A coating is a covering that is applied to the surface of an object, or substrate. The purpose of applying the coating may be decorative, functional, or both. Coatings may be applied as liquids, gases or solids, e.g., powder coatings.

Paints and lacquers are coatings that mostly have dual uses, which are protecting the substrate and being decorative, although some artists paints are only for decoration, and the paint on large industrial pipes is for identification, e.g., blue for process water, red for fire-fighting control) in addition to preventing corrosion. Along with corrosion resistance, functional coatings may also be applied to change the surface properties of the substrate, such as adhesion, wettability, or wear resistance. In other cases the coating adds a completely new property, such as a magnetic response or electrical conductivity, as in semiconductor device fabrication, where the substrate is a wafer, and forms an essential part of the finished product.

A major consideration for most coating processes is controlling coating thickness. Methods of achieving this range from a simple brush to expensive precision machinery in the electronics industry. Limiting coating area is crucial in some applications, such as printing.

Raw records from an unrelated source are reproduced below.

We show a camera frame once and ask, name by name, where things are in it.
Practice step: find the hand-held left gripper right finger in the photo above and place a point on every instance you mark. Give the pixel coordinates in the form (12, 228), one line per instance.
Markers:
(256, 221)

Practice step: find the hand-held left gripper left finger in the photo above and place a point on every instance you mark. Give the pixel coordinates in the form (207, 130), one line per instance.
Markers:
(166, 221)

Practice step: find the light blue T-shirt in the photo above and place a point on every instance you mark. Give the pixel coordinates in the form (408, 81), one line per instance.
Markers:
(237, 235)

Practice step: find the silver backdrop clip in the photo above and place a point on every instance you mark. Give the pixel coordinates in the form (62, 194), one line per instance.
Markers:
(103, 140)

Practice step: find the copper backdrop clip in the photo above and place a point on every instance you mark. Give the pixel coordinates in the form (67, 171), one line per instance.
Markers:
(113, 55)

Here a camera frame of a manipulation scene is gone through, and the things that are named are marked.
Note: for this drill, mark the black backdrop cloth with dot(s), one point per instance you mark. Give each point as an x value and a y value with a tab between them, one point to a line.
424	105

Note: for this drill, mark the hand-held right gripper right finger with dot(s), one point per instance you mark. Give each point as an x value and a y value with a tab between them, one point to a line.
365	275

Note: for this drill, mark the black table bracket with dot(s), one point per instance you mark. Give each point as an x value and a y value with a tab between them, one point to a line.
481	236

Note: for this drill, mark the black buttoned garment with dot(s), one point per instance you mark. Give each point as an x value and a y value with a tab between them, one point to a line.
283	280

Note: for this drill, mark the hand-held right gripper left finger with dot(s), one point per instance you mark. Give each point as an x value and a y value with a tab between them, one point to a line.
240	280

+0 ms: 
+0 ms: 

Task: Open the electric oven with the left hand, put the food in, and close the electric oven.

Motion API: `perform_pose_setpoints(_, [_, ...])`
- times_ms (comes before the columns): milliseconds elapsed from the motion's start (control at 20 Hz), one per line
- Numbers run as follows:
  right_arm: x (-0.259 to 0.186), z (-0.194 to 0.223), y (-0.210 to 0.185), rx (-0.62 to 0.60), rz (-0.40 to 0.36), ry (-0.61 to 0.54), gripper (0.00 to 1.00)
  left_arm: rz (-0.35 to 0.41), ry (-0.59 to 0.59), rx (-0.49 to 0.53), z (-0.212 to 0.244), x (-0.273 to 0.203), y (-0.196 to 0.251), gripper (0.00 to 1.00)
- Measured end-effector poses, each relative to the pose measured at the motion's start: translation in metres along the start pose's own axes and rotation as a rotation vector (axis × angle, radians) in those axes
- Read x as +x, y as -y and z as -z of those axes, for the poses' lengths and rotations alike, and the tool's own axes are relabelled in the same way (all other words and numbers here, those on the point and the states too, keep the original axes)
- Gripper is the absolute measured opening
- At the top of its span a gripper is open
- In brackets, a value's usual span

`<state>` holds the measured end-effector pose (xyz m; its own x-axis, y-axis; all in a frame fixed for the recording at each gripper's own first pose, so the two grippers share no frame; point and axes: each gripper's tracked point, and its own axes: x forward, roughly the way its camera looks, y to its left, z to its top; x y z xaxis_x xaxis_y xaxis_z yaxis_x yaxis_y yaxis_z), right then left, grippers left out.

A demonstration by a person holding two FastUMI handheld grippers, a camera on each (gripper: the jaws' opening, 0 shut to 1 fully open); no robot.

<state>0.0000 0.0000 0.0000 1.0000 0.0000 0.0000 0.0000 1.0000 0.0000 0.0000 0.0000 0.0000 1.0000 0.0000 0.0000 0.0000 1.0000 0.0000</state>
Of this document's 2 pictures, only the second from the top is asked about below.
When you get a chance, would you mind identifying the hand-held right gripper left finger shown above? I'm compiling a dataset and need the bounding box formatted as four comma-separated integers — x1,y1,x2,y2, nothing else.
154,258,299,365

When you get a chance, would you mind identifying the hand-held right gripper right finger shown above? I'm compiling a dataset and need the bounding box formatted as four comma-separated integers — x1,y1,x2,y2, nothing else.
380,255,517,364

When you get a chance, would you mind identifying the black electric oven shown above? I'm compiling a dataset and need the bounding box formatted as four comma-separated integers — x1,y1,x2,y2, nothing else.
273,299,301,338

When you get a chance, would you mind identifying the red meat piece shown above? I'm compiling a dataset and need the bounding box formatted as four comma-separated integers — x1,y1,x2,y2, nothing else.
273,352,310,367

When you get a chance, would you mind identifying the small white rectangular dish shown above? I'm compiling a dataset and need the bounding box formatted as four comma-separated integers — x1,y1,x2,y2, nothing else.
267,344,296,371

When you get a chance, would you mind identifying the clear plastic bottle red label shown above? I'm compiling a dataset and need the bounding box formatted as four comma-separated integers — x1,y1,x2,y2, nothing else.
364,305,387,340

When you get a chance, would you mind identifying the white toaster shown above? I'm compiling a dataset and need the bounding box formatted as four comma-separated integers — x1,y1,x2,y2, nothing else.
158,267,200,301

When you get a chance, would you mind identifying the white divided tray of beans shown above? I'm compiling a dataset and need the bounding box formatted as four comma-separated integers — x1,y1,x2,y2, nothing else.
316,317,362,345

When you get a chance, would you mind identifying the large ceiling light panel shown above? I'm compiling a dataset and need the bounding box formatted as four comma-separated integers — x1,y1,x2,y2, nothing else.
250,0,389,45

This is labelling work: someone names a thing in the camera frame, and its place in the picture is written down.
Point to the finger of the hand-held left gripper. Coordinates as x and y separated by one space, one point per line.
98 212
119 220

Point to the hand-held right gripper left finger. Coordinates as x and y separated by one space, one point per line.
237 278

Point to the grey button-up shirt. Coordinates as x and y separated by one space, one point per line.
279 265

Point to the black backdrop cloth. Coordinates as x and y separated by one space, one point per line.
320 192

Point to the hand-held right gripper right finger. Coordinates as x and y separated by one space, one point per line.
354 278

"Roll-to-roll" or "web-based" coating is the process of applying a thin film of functional material to a substrate on a roll, such as paper, fabric, film, foil, or sheet stock. This continuous process is highly efficient for producing large volumes of coated materials, which are essential in various industries including printing, packaging, and electronics. The technology allows for consistent high-quality application of the coating material over large surface areas, enhancing productivity and uniformity.

== Applications ==
Coatings can be both decorative and have other functions. A pipe carrying water for a fire suppression system can be coated with a red (for identification) anticorrosion paint. Most coatings to some extent protect the substrate, such as maintenance coatings for metals and concrete. A decorative coating can offer a particular reflective property, such as high gloss, satin, matte, or flat appearance.

A major coating application is to protect metal from corrosion. Automotive coatings are used to enhance the appearance and durability of vehicles. These include primers, basecoats, and clearcoats, primarily applied with spray guns and electrostatically.

The body and underbody of automobiles receive some form of underbody coating. Such anticorrosion coatings may use graphene in combination with water-based epoxies.

Coatings are used to seal the surface of concrete, such as seamless polymer/resin flooring, bund wall/containment lining, waterproofing and damp proofing concrete walls, and bridge decks. Compare with tradition coatings, moisture curing polyurethane has been widely used because of the excellent adaptability and ease of construction. The mechanical properties could be enhanced by introducing multiple hydrogen bonds and optimize the microphase separation structure.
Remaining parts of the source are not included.